#### EXERCISE PROMPT:
The answer must be the lines from the one containing "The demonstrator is" through the last line of the data below, copied exactly, with nothing else.

● ● ●

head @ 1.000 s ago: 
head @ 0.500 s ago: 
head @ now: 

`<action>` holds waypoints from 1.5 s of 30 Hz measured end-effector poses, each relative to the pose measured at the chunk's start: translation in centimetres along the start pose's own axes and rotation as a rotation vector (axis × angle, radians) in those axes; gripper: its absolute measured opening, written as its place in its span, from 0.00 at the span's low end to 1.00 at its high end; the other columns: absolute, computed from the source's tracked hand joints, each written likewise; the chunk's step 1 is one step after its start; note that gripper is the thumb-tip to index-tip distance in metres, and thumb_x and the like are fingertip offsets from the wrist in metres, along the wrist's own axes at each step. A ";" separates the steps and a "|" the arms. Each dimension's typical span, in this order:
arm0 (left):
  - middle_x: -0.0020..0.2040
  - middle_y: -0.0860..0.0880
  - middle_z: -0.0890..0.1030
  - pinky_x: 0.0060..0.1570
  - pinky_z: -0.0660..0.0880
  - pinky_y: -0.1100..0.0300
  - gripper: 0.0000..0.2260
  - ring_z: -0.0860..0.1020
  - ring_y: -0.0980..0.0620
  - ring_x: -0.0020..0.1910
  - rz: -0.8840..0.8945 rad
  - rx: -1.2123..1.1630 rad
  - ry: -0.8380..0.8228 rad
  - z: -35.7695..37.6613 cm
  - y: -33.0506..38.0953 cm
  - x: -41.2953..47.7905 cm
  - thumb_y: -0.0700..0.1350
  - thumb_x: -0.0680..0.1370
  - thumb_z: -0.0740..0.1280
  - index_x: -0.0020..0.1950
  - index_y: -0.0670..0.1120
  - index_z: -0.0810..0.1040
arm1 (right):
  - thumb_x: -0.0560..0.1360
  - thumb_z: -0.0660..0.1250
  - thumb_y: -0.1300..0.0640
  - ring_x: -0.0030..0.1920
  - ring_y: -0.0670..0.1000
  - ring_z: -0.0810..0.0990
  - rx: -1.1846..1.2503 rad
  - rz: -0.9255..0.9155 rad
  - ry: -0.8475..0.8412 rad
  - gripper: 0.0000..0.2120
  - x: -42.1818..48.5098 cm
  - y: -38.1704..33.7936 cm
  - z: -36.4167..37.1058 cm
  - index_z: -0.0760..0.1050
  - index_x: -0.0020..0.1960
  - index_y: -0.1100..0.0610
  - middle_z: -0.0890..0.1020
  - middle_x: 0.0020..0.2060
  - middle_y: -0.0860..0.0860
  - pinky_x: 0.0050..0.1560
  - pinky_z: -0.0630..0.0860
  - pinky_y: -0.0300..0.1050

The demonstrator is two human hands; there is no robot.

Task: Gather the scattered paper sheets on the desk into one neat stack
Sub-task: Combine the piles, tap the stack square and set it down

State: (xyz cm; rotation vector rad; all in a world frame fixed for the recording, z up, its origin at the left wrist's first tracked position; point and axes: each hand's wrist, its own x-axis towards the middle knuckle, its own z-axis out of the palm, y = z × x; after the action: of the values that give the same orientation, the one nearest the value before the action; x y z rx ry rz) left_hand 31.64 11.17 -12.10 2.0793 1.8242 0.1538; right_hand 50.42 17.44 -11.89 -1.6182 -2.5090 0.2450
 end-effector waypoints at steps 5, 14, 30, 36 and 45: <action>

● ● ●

#### SOLUTION FOR THIS TASK:
The demonstrator is two human hands; there is no robot.

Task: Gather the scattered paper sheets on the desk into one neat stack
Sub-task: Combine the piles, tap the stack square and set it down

State: (xyz cm; rotation vector rad; all in a world frame fixed for the recording, z up, its origin at the left wrist's first tracked position; point and axes: each hand's wrist, its own x-axis towards the middle knuckle, its own z-axis out of the palm, y = z × x; after the action: of the values that give the same orientation, the one nearest the value before the action; x y z rx ry rz) left_hand 31.64 11.17 -12.10 2.0793 1.8242 0.1538; right_hand 50.42 17.44 -11.89 -1.6182 -2.5090 0.2450
 end-effector waypoints at steps 5, 14, 30, 36 and 45: <action>

There's nothing left to add to the answer.